Further updates from the FCA in response to the COVID-19 pandemic

On 27 May 2020, the FCA published Primary Market Bulletin 28 (PMB 28) and Market Watch 63.

In PMB 28, the FCA:

  • provides an additional month for the publication of half yearly financial reports;
  • reports on ‘going concern’ assessments; and
  • provides the FCA’s view on issuers’ engagement with shareholders and their role in delivering ‘soft pre-emption’ in placings.

Market Watch 63 focusses on the FCA’s expectations of market conduct in the light of an increase in capital raisings by listed companies and home working arrangements which are required as a result of the COVID-19 pandemic. Listed companies and others are reminded of their obligations under the Market Abuse Regulation (MAR).

Primary Market Bulletin 28

  • Temporary relief for half yearly financial reports

The EU Transparency Directive, implemented in the UK by DTR 4.2.2R, requires companies listed on a regulated market, including the main market of London Stock Exchange, to publish their half yearly financial report (or interims) no later than three months from the end of the period to which the report relates.

In PMB 28, the FCA confirms that companies that need extra time to complete their half yearly reporting will have an additional period of one month in which to publish their half yearly financial report.
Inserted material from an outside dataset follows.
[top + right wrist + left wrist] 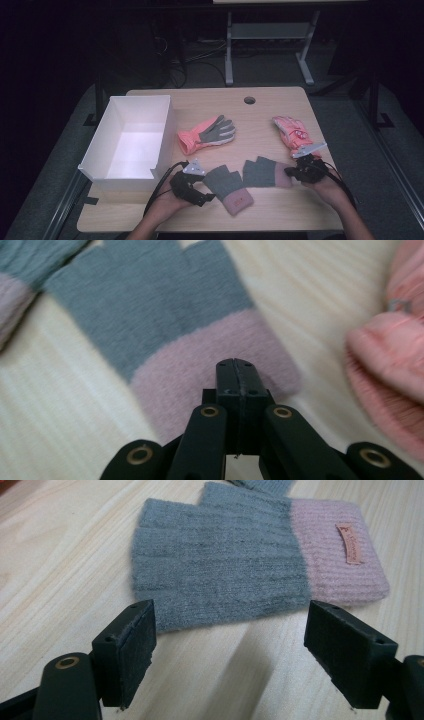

In late March 2020, listed companies were granted an additional period of two months to make public their annual financial report - see our earlier briefing here for details.

As with the FCA’s earlier relaxations, this policy will be implemented by the FCA exercising forbearance. Ordinarily, a listed company that is unable to meet the deadline would be expected to request a suspension of their listed securities, or it would be open to the FCA to impose a unilateral suspension where the smooth operation of the market may be jeopardised or it is necessary to protect investors. Provided that a company publishes their half yearly financial report within four months of the end of the relevant financial period, the FCA confirms it will not take any enforcement action.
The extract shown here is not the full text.